#### Task prompt
Transcribe, verbatim, every line from the start of the entries through the line that contains "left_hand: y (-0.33"; include both boundary lines and omit all others.

Items from a dataset
══════

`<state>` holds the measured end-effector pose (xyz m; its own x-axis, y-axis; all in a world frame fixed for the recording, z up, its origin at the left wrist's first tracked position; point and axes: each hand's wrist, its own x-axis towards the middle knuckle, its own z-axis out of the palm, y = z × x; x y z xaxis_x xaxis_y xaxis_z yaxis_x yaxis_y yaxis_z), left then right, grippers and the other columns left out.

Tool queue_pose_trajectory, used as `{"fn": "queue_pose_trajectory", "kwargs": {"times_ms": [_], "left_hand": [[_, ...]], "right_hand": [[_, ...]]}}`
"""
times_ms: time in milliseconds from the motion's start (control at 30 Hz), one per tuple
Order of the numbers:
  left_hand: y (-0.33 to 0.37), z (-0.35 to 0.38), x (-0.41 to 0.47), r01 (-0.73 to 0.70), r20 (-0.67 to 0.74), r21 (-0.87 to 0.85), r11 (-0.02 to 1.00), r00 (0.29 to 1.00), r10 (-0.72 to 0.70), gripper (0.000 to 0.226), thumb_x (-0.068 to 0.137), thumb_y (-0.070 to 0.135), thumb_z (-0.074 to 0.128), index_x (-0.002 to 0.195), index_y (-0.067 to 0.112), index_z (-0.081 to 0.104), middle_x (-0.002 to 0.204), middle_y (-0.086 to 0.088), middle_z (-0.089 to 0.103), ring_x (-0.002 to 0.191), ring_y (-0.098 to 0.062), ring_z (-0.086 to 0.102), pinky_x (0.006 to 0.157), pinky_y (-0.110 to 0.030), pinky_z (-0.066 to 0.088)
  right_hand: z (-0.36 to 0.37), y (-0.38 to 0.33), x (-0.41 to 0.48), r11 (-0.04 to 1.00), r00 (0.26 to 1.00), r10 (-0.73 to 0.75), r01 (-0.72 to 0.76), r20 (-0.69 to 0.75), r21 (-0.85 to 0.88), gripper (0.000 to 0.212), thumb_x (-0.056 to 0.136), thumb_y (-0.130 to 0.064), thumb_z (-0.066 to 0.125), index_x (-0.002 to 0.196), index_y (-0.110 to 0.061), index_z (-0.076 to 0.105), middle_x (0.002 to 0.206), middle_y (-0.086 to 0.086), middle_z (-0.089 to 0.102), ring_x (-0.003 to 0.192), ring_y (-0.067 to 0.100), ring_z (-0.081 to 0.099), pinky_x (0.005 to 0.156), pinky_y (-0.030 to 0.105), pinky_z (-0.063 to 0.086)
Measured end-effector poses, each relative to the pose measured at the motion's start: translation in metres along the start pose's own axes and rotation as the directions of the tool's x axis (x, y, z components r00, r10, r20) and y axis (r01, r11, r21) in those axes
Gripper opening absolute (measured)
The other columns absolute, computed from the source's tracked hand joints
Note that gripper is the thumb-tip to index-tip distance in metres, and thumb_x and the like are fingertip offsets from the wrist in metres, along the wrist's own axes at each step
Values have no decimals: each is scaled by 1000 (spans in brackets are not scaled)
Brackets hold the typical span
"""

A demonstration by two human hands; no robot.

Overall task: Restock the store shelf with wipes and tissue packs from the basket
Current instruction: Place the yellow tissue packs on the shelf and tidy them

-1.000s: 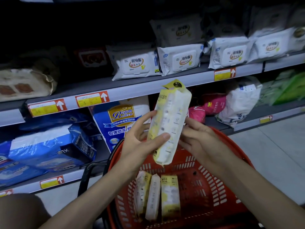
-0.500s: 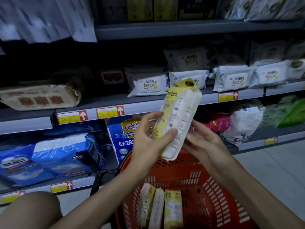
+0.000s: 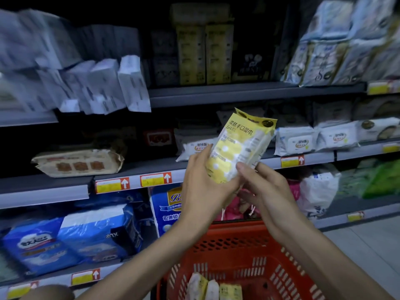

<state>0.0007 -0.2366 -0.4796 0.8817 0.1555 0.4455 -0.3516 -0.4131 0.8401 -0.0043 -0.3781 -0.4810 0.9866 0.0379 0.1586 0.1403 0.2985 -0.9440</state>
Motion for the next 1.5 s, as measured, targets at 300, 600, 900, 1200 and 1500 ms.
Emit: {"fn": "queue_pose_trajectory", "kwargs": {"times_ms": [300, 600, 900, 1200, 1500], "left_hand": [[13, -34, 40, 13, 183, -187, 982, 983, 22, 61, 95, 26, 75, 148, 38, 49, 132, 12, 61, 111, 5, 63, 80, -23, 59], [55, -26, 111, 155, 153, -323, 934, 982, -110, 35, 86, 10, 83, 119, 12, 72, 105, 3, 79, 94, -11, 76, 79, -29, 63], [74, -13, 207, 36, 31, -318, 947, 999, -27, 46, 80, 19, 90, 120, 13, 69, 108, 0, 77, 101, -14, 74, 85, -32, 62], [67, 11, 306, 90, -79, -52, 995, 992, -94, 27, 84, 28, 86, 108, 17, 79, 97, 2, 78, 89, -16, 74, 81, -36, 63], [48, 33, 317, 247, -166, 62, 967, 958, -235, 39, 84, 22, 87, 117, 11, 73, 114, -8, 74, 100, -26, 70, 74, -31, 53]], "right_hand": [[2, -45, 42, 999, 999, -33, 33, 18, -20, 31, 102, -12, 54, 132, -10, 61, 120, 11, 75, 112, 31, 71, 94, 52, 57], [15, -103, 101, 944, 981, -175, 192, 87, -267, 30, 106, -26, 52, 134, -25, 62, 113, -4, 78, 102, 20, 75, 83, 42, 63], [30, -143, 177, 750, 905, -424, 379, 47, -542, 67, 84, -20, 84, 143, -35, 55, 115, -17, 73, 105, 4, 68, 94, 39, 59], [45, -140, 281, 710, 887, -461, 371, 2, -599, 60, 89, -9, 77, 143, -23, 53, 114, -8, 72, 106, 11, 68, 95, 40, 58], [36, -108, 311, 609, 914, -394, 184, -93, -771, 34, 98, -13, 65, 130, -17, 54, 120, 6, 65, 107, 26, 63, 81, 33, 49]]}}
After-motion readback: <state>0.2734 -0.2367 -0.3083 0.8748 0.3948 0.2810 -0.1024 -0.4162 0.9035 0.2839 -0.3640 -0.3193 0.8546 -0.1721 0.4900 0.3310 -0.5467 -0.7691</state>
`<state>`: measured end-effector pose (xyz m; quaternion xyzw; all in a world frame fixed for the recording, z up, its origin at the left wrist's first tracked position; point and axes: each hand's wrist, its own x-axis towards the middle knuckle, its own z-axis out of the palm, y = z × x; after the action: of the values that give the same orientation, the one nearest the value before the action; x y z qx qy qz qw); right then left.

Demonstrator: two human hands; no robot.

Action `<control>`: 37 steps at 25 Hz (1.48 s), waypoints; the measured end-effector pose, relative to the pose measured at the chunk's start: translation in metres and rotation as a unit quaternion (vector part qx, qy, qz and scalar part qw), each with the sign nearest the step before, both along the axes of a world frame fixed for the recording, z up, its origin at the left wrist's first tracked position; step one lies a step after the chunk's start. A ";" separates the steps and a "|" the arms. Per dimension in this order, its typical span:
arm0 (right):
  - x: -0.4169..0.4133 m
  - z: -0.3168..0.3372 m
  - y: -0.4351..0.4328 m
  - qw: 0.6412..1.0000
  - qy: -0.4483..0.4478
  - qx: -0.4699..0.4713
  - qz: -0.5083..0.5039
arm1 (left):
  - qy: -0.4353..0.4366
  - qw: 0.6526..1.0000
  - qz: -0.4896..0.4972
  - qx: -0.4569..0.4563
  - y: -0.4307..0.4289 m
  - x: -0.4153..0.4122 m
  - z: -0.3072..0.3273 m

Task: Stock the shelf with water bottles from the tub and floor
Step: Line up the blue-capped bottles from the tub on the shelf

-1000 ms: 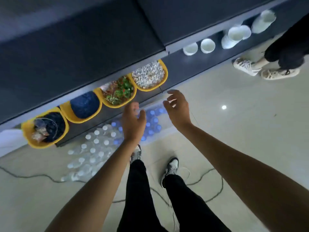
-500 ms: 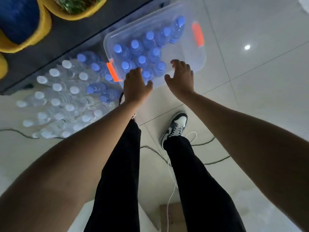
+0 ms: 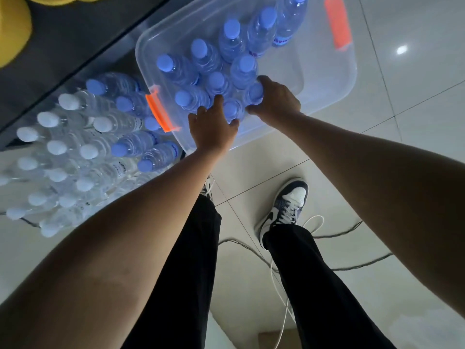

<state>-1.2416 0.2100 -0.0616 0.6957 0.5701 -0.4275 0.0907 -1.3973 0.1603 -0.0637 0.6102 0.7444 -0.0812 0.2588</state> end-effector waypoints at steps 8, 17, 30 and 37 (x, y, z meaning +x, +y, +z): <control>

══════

#### Exercise solution
`<state>` holds the measured end-effector pose (xyz m; its own x-axis, y-axis; all in a world frame fixed for the recording, z up, its origin at the left wrist's first tracked position; point and axes: each hand's wrist, its own x-axis towards the middle knuckle, its own z-axis out of the palm, y = z × x; x y z xaxis_x xaxis_y xaxis_z yaxis_x yaxis_y yaxis_z), left then right, grippers and the other columns left out.

Tool queue_pose_trajectory, used as `{"fn": "queue_pose_trajectory", "kwargs": {"times_ms": [_], "left_hand": [[_, ...]], "right_hand": [[_, ...]]}}`
"""
times_ms: time in milliseconds from the motion's start (control at 30 Hz), one per tuple
Order of the numbers:
  left_hand: y (-0.33 to 0.37), z (-0.35 to 0.38), x (-0.41 to 0.47), r01 (-0.73 to 0.70), r20 (-0.67 to 0.74), r21 (-0.87 to 0.85), r11 (-0.02 to 1.00), r00 (0.29 to 1.00), r10 (-0.72 to 0.70), gripper (0.000 to 0.226), thumb_x (-0.068 to 0.137), thumb_y (-0.070 to 0.135), thumb_z (-0.074 to 0.128), index_x (-0.002 to 0.195), index_y (-0.067 to 0.112), index_z (-0.081 to 0.104), middle_x (-0.002 to 0.204), middle_y (-0.086 to 0.088), middle_z (-0.089 to 0.103), ring_x (-0.002 to 0.191), ring_y (-0.098 to 0.062), ring_z (-0.086 to 0.102), pinky_x (0.006 to 0.157), pinky_y (-0.110 to 0.030), pinky_z (-0.066 to 0.088)

Nothing further is required of the output.